Hi,
this is the Image Reconstruction kernel modifications.
included:
- a weight pass, used to weight other "marked" passes
- more filters, Mitchell, Sinc, Triangle
- as this is only the Cycles part, here is how I write the image from my side:
BufferParams& params = rtile.buffers->params; int x = params.full_x - options.session->tile_manager.params.full_x; int y = params.full_y - options.session->tile_manager.params.full_y; int w = params.width; int h = params.height; RenderBuffers *buffers = rtile.buffers; /* copy data from device */ if (!buffers->copy_from_device()) return; float exposure = scene->film->exposure; std::vector<float> pixels(params.width*params.height * 4); std::vector<float> pixels_weight(params.width*params.height); buffers->get_pass_rect(PASS_WEIGHT, 1.f, rtile.sample, 1, &pixels_weight[0]); if (buffers->get_pass_rect(PASS_COMBINED, 1.f, rtile.sample, 4, &pixels[0])) { for (size_t i = 0; i < pixels_weight.size(); ++i) { if (pixels_weight[i] != 0.f) { float invWt = 1.f / pixels_weight[i]; pixels[i * 4] *= invWt; pixels[i * 4 + 1] *= invWt; pixels[i * 4 + 2] *= invWt; pixels[i * 4 + 3] *= invWt; pixels[i * 4 + 3] = saturate(pixels[i * 4 + 3]); } else { pixels[i * 4] = 0.f; pixels[i * 4 + 1] = 0.f; pixels[i * 4 + 2] = 0.f; pixels[i * 4 + 3] = 1.f; } } update(&pixels[0], x, y, w, h);//function callback } // NOTE: I disabled scale inside get_pass_rect()
- my test case: background = true, filename.empty() = true, progressive_refine = false
- ImageReconstructionSampleBoundaries needs a tiny redesign "it is 33 variables, possibly remove 1 or padd it"
known issues that needs a design decision "possibly Sergey can continue from this point" :
- as the tile data is kinda private "not writing to a global buffer" , so there is artifacts between tile borders "I'm clamping edges"
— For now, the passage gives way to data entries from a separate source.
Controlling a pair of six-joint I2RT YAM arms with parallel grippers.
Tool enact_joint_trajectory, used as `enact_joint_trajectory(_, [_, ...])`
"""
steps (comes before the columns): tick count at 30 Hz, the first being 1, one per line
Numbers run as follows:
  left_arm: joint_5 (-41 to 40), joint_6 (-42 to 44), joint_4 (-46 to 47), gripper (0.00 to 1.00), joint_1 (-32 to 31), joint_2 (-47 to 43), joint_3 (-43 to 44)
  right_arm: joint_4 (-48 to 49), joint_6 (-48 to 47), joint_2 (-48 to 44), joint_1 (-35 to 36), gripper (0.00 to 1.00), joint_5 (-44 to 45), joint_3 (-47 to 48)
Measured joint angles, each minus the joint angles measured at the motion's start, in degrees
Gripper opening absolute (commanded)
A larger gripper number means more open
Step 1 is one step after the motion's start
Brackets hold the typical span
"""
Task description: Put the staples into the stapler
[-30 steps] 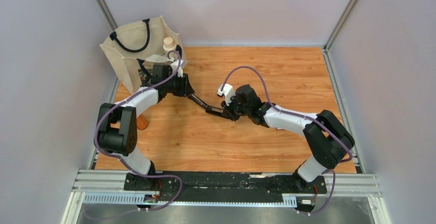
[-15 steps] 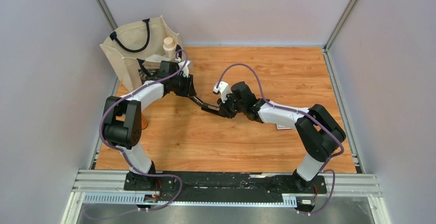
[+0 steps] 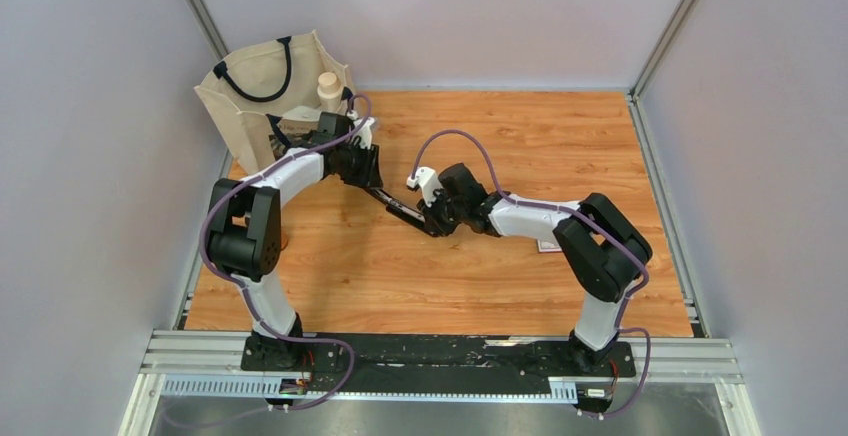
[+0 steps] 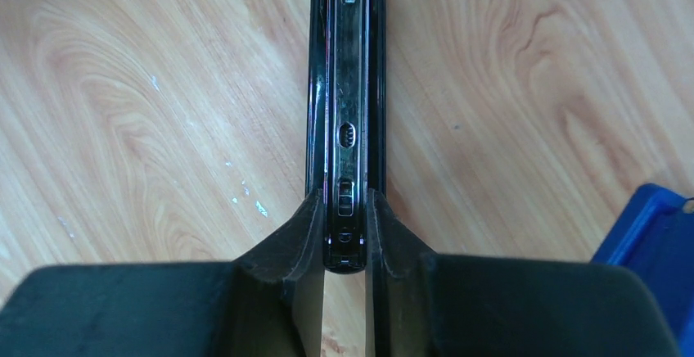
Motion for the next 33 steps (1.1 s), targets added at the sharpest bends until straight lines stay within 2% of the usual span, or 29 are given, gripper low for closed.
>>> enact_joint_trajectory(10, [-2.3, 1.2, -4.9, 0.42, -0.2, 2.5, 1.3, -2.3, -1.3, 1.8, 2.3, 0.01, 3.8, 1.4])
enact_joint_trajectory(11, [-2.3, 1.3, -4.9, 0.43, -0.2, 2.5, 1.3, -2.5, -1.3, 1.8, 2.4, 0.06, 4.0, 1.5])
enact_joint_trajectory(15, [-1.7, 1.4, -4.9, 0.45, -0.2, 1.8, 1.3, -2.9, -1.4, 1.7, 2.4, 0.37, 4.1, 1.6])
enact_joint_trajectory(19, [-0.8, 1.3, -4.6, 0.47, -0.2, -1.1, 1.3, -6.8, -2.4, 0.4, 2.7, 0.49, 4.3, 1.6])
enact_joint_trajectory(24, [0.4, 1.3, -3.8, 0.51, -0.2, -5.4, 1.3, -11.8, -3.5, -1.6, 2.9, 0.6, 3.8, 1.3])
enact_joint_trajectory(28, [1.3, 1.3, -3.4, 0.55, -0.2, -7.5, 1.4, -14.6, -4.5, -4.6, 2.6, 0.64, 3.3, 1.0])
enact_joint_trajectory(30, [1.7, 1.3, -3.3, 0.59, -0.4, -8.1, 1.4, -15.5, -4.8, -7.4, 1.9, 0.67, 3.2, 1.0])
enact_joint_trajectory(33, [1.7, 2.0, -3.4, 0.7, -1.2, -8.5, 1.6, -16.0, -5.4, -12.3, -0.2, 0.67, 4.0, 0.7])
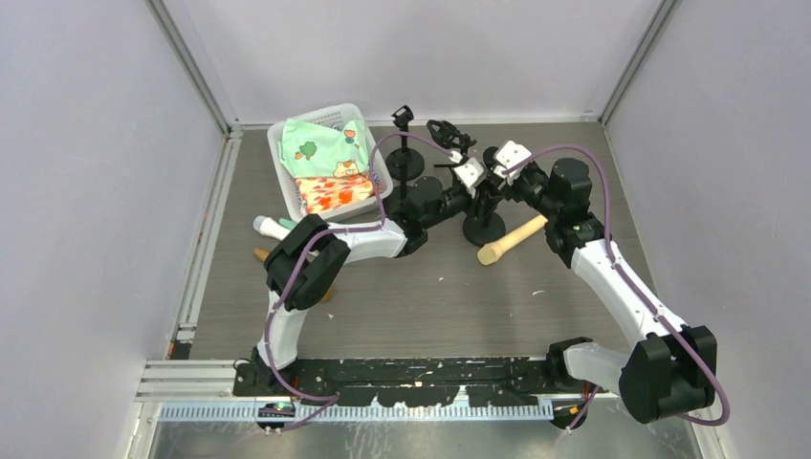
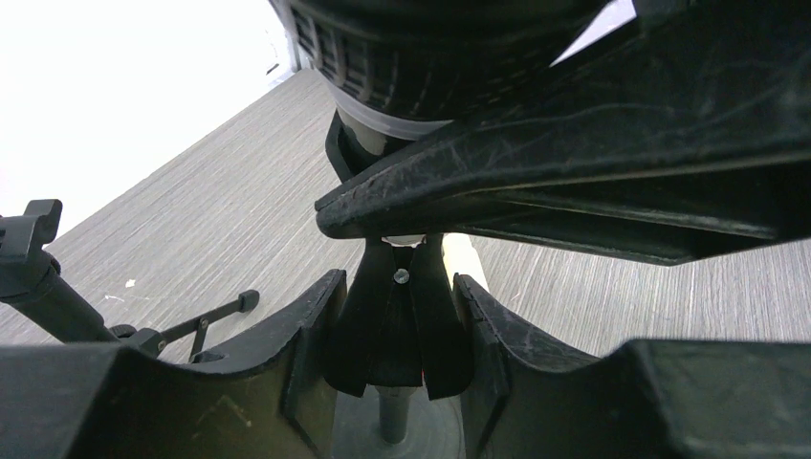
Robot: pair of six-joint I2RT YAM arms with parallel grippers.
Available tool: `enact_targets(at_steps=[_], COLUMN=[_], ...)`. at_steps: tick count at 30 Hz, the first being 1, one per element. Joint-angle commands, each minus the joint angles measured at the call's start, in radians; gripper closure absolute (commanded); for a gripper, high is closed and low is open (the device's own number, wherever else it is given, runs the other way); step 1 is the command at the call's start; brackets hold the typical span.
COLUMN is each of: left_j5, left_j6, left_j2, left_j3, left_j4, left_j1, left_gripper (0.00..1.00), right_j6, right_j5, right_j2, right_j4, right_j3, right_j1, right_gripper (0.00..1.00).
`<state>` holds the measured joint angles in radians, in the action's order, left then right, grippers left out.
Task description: Attach the microphones to the stand
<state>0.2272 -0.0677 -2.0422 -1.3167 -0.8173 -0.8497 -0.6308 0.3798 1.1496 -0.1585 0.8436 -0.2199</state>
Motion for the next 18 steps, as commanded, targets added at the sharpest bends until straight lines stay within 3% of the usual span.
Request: enact_targets(at_steps=[1,10,11,14,18], left_j5=[-0.022,-0.007,0.004,0.011,0.010], left_j6=[0.002,-0.006,-0.007,-0.013,-0.017], left_j2=[-0.002,-0.011,-0.012,-0.010,-0.003], left_j3=[-0.046,-0.066,-0.069,-0.061,-0.042], left_j4=[-0.047,-0.013,-0.007,-0.018,-0.032], left_j1=[-0.002,0.000,0.001,0.003,0.006], left_gripper=[1.00,0.99,0.93,0.56,0.39], right_j6=[0.012,0.000,0.010,0.035,0.051], right_j5=[0.063,0.059,0.057,0.052,0.045], right_j2=[-0.003,0.000,-0.001,0.000,0.000], right_j4=[0.208,0.212,0.195,0.162,0.126], right_j3=[-0.006,-0.031,-0.033,-0.031,-0.027], right_j1=[-0.004,-0.010,-0.008,-0.010,-0.009], right_gripper=[0.99,0.99,0.99,0.99,0.99])
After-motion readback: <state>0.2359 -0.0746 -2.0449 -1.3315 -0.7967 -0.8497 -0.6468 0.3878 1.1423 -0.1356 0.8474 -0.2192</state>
- - solution: tile buffer can be a little larger "old range: (sx -> sx + sw, sy -> sy + sh), new range: (sx - filter_width -> sx + sw + filter_width, sy - filter_width -> sy + sw + filter_width)
- and use this range inside the kernel call (sx, sy, sw, sh)
- in the write function "to blender" , there will be a global buffer that is accumulating data "as the tile buffer extended ranges will be overlapping"
I tested on CPU and CUDA "3.5", windows 8, i7 3930k, GTX 780., should work fine on OpenCL "not tested"
cheers,
Mohamed Sakr